Webkit gets the response of the HTTP request from the networking layer, usually in 8KB chunks, and performs the following tasks in order:

  1. Parsing HTML to construct the DOM tree
  2. Render tree construction
  3. Layout of the render tree
  4. Painting the render tree

Webkit starts parsing the HTML document and turns the tags to DOM nodes in form of a tree called the Content Tree. It also parses the style data in external CSS files or on-page style elements. This styling information (CSS Object Model) combined with the visual instructions in HTML markup (DOM) is used to form another tree, the Render Tree.

The render tree contains rectangles with visual attributes like color and dimensions. The rectangles are in the right order to be displayed on the screen.

After the construction of the render tree it goes through a Layout process. Giving each node the exact coordinates where they should appear on the screen. The next stage is painting - the render tree is traversed and each node is painted to pixels on the screen.

It’s important to understand that this is a gradual process. For better user experience, Webkit tries to display contents on the screen as soon as possible. It does not wait until all HTML is parsed before starting to build and layout the render tree. Parts of the content gets parsed and displayed, while the process continues with the rest of the contents that keeps coming from the network.

The time required to perform render tree construction, layout and paint depends on the size of the document, the applied styles, and also the device it is running on: the larger the document, the more work the browser has; the more complicated the styles, the more time taken for painting.

Parsing HTML to construct the DOM tree

Webkit first parses HTML markup into a parse tree using HTML parser, but from the network it receives HTML markup in form of bytes.

So the process goes like this:

Bytes -> Characters -> Tokens -> Nodes -> DOM

Bytes are converted into Characters, and with the help of Tokenizers, they are converted into Tokens, the Tree Builder then picks up tokens as Nodes and builds the DOM tree.

Render tree construction

While the DOM tree is being constructed, the browser constructs another tree, the render tree. This tree is of visual elements in the order in which they will be displayed. It is the visual representation of the document. The purpose of this tree is to enable painting the contents in their correct order.

Layout of the render tree

When the renderer is created and added to the tree, it does not have a position and size. Calculating these values is called layout or reflow. Render Tree is used to compute the layout of each visible element and serves as an input to the paint process that renders the pixels to screen.
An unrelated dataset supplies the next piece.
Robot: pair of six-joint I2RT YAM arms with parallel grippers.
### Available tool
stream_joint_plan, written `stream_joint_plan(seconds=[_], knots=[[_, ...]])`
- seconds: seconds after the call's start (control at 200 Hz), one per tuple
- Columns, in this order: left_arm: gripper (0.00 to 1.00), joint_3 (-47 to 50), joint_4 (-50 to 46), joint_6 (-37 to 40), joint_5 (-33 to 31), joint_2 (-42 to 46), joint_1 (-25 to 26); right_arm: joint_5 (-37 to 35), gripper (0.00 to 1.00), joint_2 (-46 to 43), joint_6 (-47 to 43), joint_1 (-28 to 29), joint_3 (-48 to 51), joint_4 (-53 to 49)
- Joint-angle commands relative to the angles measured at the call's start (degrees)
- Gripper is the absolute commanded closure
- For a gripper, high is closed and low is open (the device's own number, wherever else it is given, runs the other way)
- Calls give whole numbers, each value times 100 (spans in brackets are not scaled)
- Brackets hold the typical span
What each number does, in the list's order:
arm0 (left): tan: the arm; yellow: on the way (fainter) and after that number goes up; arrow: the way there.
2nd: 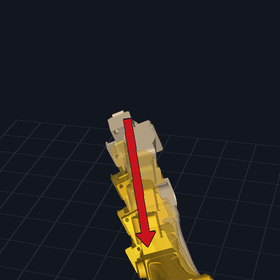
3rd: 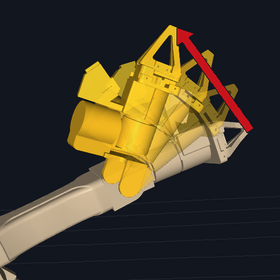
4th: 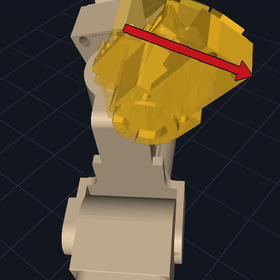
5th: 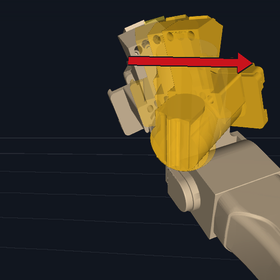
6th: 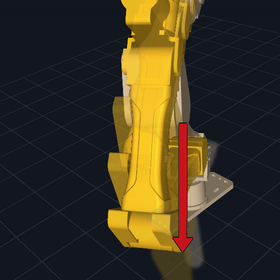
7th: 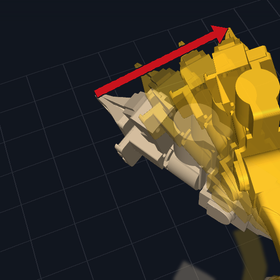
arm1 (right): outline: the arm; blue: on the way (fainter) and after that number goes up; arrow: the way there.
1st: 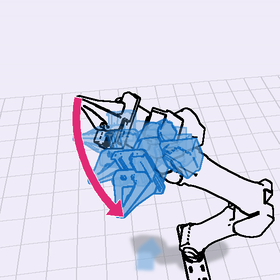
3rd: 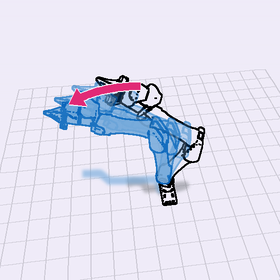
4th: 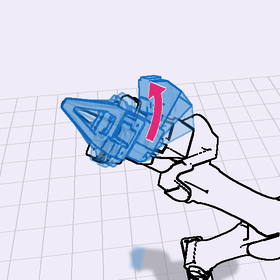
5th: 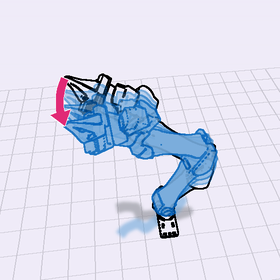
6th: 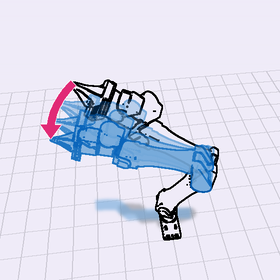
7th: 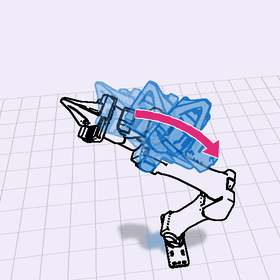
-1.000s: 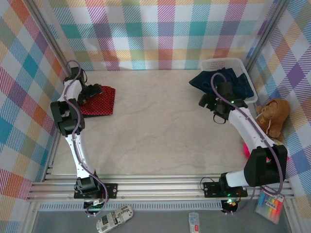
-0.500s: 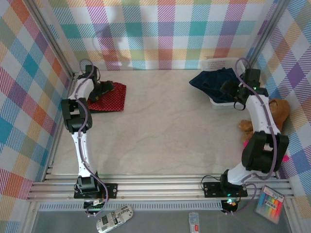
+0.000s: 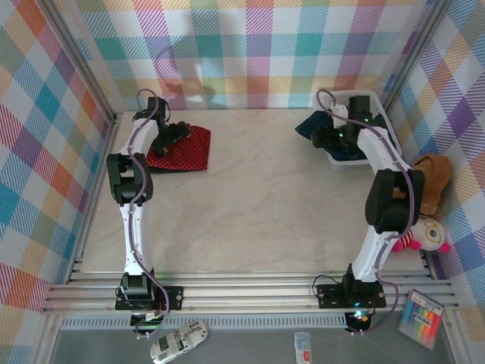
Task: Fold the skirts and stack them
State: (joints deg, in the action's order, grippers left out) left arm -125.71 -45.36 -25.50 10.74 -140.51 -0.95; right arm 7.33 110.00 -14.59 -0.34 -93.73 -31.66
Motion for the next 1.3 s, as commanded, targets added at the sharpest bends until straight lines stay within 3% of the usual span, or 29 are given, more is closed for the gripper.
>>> stream_joint_plan(seconds=[0.0, 0.055, 0.15, 0.285, 0.445, 0.72, 0.955, 1.15, 1.295], knots=[[0, 149, -717, -17, 428, 388, -10, -536, 4, 461, -653, 233, -581, -202], [0, 233, -741, 8, 436, 603, -11, -859, 12, 624, -623, 299, -751, -200], [0, 465, -712, 60, 428, 1003, -6, -1581, 50, 819, -373, 315, -1087, -296], [0, 974, -543, 57, 455, 1615, -10, -2024, 82, 724, -431, 306, -1291, -524], [0, 1795, -184, -40, 525, 2434, -11, -1860, 100, 389, -9, 214, -1583, -916], [0, 2723, 156, -93, 530, 3464, -10, -2333, 100, -462, 1447, 60, -2574, -804], [0, 3026, 326, -247, 856, 3515, 7, -1408, 100, -771, 2240, 107, -3854, -822], [0, 2991, 350, -267, 1053, 3425, 51, -1046, 100, -766, 2613, 199, -4748, -815], [0, 3025, 515, -241, 1453, 3438, 94, 4, 100, -812, 2923, 336, -5036, -779]])
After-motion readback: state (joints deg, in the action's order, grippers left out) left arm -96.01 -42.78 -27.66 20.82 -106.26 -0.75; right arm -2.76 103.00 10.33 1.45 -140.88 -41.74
Optimizing each of these steps is critical to achieving optimal rendering performance.

HTML uses a flow based layout model, meaning that most of the time it is possible to compute the geometry in a single pass. Elements that come later in the flow typically do not affect the geometry of elements that are earlier in the flow, so layout can proceed left-to-right, top-to-bottom through the document. There are exceptions though: e.g., HTML tables may require more than one pass.
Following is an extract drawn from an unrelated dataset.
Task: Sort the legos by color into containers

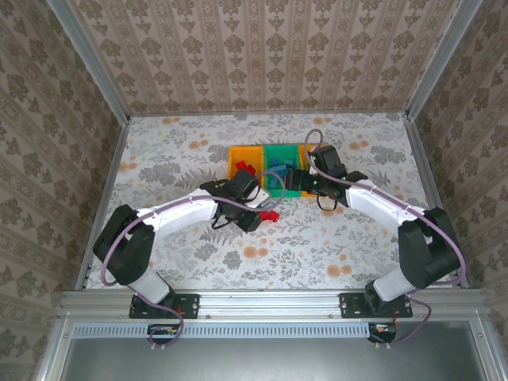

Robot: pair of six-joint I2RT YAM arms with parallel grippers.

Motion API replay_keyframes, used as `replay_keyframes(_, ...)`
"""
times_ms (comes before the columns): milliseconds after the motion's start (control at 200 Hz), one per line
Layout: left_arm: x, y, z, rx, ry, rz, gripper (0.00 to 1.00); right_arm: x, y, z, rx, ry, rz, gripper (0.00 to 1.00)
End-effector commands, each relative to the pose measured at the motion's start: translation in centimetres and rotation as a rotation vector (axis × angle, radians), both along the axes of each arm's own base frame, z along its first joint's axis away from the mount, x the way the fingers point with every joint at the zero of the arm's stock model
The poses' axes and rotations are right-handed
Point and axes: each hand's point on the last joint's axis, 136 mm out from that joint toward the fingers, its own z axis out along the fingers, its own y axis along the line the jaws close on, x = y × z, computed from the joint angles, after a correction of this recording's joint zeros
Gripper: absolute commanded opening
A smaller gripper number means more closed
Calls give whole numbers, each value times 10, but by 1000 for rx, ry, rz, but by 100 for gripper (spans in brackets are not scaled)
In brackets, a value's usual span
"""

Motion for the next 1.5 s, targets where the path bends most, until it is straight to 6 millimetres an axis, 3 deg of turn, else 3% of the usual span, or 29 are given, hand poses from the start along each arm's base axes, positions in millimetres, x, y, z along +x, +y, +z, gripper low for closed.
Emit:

The coordinate system is relative to the root frame. Top and left coordinates are used.

Layout is a recursive process. It begins at the root renderer, which corresponds to the <html> element of the HTML document. Layout continues recursively through some or all of the frame hierarchy, computing geometric information for each renderer that requires it.

The position of the root renderer is 0,0 and its dimensions are the viewport–the visible part of the browser window. All renderers have a layout or reflow method, each renderer invokes the layout method of its children that need layout.
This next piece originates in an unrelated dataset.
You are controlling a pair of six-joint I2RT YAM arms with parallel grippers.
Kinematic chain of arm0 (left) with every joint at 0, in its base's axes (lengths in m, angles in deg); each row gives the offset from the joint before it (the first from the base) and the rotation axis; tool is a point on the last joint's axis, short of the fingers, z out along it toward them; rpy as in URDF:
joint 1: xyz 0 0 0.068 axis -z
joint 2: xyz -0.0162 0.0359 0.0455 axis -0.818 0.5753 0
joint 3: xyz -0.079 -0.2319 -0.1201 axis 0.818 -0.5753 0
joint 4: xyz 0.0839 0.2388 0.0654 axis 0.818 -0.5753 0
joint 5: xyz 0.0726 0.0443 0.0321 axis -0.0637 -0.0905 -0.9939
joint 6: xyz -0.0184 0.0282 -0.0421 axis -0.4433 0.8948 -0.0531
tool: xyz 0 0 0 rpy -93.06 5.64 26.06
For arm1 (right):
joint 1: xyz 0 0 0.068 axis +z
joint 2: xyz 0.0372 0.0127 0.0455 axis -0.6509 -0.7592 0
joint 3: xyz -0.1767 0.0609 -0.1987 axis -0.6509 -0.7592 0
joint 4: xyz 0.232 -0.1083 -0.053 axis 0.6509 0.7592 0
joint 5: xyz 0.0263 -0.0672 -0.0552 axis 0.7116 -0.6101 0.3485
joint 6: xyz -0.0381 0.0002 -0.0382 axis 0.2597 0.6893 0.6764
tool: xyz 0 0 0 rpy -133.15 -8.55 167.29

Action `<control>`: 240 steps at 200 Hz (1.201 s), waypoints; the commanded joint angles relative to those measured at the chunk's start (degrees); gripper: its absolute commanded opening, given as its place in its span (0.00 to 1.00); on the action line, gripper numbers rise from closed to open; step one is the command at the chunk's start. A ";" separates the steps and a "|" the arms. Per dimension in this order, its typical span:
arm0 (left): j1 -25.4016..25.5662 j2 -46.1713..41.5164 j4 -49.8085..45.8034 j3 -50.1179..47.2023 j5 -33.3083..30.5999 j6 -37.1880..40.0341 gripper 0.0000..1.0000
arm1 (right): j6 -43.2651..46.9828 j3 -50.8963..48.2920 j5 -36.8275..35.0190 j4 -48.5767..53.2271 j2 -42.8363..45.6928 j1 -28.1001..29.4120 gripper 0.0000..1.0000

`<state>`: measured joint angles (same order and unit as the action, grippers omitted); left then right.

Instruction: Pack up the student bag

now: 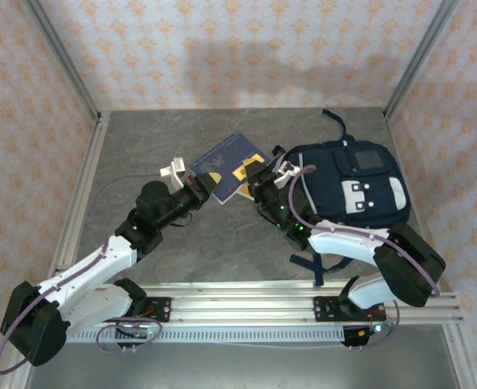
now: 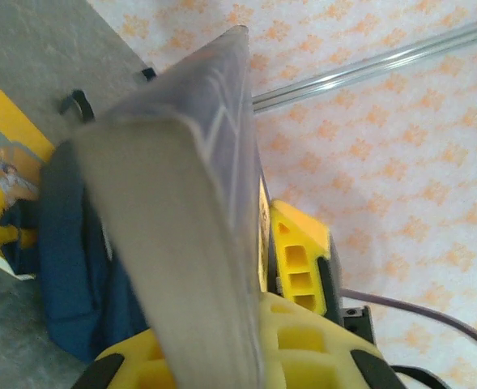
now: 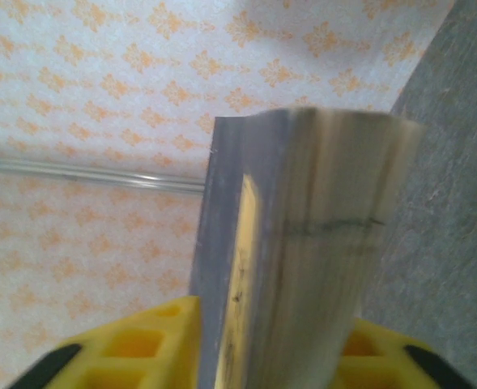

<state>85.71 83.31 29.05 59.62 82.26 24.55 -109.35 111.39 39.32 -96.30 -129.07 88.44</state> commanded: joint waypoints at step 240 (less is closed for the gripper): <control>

Painting of the render tree

The output of the layout process is a “box model,” which precisely captures the exact position and size of each element within the viewport: all of the relative measurements are converted to absolute pixels on the screen.

In the painting stage, the render tree is traversed and the renderer’s paint() method is called along with the computed styles and geometry to display each node in the render tree to actual pixels on the screen. This step is often referred to as painting or rasterizing. Painting uses the UI infrastructure component.